-- Task description --
Select every line below containing the word "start".

-- Dataset section --

···

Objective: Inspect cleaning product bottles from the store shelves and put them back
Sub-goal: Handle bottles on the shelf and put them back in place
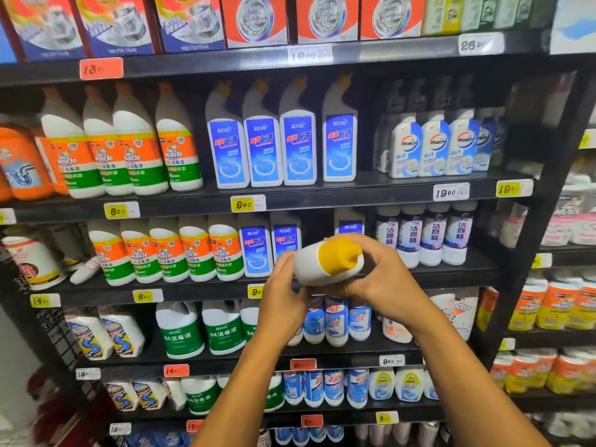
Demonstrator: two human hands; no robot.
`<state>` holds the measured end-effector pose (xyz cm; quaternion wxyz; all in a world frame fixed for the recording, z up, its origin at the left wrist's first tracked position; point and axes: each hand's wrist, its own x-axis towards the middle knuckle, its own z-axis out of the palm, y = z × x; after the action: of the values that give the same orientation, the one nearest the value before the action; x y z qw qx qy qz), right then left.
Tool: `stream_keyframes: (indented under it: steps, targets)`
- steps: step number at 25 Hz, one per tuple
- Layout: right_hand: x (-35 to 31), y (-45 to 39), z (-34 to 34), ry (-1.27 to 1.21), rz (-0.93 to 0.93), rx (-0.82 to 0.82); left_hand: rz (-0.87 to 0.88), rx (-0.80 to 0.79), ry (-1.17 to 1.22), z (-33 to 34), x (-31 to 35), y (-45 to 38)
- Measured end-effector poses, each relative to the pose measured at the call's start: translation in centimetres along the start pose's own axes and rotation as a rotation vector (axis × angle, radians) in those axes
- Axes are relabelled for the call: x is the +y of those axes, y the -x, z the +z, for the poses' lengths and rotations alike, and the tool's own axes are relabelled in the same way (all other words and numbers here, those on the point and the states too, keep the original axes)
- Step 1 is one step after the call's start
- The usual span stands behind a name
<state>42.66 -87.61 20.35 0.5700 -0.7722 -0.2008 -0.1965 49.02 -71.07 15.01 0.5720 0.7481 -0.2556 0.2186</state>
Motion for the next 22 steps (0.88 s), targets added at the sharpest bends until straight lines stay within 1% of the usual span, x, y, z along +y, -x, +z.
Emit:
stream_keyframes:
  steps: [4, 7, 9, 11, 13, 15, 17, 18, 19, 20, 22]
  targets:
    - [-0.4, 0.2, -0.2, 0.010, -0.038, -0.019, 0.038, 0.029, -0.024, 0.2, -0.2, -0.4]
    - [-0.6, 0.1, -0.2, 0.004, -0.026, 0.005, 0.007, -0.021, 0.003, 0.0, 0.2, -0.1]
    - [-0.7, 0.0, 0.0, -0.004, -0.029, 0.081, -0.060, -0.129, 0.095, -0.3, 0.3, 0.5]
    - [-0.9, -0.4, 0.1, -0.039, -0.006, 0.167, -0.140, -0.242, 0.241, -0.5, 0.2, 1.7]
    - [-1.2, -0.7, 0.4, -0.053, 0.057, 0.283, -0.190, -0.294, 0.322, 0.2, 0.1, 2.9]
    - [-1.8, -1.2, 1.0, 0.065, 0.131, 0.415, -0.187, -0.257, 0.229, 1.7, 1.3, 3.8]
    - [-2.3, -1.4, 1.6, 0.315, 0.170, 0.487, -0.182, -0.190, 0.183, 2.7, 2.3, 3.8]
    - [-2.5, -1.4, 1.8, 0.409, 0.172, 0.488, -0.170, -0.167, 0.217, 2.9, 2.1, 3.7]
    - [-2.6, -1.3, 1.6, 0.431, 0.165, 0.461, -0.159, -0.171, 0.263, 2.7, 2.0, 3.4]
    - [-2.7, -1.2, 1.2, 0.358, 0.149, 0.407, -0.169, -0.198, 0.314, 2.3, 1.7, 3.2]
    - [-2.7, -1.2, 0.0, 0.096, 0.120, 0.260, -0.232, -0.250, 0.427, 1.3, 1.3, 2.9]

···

-- Answer below --
- Measured end-effector poses, each relative to the pose measured at the call's start: translation in centimetres along the start pose's own axes and rotation as a rotation vector (axis × angle, radians) in those axes
- Step 1 is one step after the call's start

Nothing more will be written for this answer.